Exercise description - In the lines below, look for "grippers". Copy each line where it appears.

Dataset content -

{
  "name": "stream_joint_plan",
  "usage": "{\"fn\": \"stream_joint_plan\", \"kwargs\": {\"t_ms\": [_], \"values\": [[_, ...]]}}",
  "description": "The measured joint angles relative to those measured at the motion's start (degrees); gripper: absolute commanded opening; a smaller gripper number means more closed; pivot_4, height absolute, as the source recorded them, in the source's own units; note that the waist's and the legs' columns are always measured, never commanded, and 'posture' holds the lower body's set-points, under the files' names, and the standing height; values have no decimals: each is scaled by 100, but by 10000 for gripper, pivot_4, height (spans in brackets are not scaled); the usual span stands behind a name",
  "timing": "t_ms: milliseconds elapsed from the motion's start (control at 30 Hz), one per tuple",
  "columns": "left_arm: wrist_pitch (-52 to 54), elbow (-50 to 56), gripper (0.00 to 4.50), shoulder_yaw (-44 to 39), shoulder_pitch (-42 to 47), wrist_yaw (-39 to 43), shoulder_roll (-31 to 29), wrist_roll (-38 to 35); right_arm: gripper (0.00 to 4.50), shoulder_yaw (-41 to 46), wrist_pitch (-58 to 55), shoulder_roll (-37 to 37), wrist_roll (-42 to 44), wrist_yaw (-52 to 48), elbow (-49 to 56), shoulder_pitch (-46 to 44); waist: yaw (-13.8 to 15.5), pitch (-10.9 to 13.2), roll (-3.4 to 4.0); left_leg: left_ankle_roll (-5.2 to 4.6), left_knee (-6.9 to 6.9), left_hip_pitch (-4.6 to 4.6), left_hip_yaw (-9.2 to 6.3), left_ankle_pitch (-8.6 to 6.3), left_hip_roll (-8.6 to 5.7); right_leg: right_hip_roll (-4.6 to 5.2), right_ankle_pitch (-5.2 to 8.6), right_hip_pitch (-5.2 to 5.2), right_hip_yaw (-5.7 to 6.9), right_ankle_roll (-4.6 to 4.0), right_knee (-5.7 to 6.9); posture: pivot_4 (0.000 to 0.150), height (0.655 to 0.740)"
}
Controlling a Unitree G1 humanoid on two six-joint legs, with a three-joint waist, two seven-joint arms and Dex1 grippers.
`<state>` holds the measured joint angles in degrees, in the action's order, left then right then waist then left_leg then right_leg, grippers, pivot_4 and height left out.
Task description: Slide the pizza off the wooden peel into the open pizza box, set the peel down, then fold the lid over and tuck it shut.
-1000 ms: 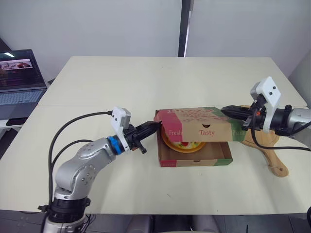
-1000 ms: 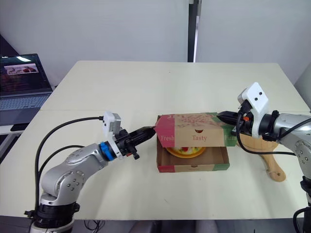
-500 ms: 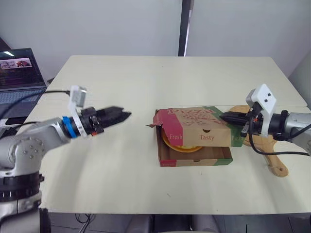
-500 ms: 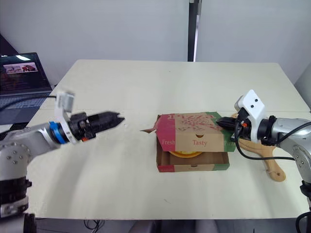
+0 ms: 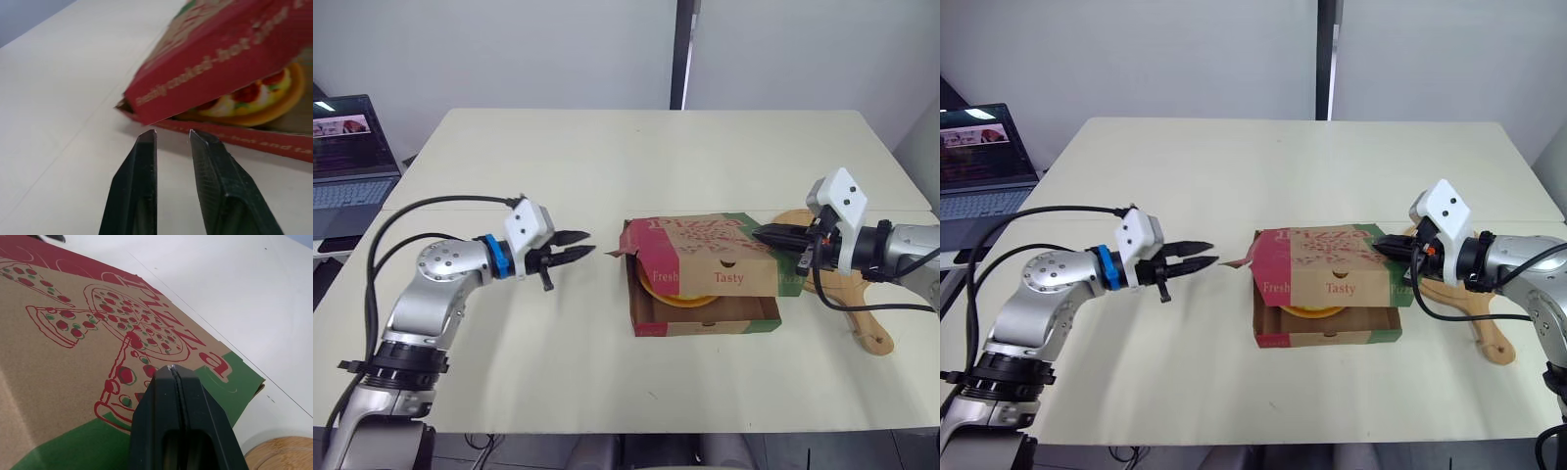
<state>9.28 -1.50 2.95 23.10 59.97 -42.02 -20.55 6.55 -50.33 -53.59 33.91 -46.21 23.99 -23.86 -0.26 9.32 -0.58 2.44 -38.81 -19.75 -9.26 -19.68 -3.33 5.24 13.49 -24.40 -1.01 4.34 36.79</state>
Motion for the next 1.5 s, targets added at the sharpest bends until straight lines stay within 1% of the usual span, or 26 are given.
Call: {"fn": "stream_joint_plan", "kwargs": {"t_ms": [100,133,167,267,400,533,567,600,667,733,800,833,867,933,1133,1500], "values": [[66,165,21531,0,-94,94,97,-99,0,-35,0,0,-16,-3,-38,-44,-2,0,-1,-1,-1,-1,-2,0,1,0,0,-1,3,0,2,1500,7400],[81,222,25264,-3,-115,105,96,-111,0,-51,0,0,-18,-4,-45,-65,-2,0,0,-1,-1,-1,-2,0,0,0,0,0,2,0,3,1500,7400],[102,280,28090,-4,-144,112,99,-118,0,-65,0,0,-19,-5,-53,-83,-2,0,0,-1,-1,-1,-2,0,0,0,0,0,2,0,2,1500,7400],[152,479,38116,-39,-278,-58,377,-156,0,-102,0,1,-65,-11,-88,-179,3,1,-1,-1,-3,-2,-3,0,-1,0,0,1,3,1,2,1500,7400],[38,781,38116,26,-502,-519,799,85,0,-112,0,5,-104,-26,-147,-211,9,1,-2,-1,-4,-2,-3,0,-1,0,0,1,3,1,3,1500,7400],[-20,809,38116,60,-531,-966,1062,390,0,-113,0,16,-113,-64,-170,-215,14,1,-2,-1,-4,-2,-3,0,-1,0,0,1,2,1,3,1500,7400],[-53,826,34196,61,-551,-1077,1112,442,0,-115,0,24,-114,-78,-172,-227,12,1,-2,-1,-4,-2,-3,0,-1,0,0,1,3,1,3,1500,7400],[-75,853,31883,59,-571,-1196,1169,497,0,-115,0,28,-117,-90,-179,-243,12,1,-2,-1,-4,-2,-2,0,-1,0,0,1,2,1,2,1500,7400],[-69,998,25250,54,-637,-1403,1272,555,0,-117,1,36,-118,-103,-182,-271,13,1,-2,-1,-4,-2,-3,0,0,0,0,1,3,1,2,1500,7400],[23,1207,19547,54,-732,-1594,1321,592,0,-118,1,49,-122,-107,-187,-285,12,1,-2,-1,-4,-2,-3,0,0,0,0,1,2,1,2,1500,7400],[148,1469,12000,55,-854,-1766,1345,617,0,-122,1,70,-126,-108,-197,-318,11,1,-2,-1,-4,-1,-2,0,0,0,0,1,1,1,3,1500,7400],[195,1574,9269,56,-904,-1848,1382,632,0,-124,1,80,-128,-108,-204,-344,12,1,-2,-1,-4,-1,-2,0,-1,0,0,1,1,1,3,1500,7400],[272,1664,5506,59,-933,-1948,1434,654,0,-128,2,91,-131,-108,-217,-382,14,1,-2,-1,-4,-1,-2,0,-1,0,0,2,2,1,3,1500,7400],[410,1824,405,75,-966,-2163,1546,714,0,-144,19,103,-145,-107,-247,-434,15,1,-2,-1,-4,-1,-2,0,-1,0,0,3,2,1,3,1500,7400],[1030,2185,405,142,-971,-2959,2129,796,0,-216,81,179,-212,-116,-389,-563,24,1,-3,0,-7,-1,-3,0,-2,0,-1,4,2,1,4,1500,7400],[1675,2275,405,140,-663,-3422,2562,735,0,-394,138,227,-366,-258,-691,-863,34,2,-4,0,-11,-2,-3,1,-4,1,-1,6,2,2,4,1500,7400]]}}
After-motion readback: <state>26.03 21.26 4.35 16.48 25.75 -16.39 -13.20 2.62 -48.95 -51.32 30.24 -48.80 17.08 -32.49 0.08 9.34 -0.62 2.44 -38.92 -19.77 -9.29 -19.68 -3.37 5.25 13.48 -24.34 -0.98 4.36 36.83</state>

Result below -
Controlling a Unitree G1 humanoid on two six-joint legs, with a three-joint waist, two seven-joint arms and Dex1 grippers.
`<state>` holds the measured joint angles in degrees, in the action's order, left then right then waist then left_leg then right_leg, grippers, pivot_4 and height left out.

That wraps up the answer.